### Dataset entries
#####
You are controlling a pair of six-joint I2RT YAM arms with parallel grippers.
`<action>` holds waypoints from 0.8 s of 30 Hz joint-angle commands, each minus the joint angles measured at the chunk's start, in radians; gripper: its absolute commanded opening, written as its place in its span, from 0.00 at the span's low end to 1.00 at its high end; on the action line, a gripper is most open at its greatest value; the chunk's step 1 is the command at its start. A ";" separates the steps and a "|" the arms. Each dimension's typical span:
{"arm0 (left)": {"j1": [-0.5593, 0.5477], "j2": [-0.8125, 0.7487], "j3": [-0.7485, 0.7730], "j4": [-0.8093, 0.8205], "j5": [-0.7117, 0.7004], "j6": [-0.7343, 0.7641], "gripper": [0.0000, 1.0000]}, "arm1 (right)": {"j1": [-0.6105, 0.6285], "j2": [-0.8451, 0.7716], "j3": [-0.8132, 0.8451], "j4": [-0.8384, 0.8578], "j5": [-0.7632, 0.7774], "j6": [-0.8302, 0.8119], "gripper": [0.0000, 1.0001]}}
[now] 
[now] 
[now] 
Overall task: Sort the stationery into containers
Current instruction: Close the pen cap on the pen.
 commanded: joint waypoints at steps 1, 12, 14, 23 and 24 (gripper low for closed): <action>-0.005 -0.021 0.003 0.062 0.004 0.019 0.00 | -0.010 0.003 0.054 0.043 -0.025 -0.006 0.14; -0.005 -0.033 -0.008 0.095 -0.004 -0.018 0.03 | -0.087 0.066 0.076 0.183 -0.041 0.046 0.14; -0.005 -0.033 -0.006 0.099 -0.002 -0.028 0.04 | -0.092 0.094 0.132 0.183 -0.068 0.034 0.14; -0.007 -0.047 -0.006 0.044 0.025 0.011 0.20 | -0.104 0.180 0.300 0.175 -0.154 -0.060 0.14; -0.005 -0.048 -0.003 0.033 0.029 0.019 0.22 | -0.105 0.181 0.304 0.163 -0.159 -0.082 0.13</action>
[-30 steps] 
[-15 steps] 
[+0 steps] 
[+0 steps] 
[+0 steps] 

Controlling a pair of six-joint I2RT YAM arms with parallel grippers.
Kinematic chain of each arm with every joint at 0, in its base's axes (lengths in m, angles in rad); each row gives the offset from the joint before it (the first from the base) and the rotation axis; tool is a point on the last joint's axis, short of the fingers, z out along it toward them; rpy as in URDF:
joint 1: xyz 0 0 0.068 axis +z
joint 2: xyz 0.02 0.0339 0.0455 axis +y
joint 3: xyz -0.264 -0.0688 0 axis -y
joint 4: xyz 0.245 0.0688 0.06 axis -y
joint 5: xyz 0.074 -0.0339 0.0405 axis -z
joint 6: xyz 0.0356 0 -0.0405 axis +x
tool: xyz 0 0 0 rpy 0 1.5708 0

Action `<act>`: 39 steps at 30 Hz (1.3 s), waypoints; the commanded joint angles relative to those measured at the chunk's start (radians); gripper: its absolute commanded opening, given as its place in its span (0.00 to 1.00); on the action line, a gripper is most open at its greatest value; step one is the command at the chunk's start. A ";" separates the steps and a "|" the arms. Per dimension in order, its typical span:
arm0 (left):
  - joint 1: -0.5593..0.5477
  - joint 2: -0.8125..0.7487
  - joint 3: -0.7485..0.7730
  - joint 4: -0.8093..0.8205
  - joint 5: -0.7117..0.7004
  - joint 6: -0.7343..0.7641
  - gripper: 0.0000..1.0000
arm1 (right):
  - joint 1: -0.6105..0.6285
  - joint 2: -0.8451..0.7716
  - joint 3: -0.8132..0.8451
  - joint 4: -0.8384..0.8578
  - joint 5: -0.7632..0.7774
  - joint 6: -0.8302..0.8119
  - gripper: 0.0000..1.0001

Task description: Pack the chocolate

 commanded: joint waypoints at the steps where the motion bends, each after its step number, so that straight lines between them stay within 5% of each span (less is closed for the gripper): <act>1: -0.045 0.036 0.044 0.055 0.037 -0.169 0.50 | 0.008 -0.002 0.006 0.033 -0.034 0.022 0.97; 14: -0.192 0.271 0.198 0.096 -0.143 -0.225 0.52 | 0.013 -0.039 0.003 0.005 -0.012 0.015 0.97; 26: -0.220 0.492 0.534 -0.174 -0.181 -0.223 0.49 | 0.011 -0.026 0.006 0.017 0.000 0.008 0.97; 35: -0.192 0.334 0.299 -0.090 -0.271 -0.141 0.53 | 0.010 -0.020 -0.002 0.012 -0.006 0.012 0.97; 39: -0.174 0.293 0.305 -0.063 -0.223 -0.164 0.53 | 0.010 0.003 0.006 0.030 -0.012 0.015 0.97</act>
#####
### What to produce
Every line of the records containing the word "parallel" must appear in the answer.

### Finished exercise
You are controlling a pair of six-joint I2RT YAM arms with parallel grippers.
Controlling a pair of six-joint I2RT YAM arms with parallel grippers.

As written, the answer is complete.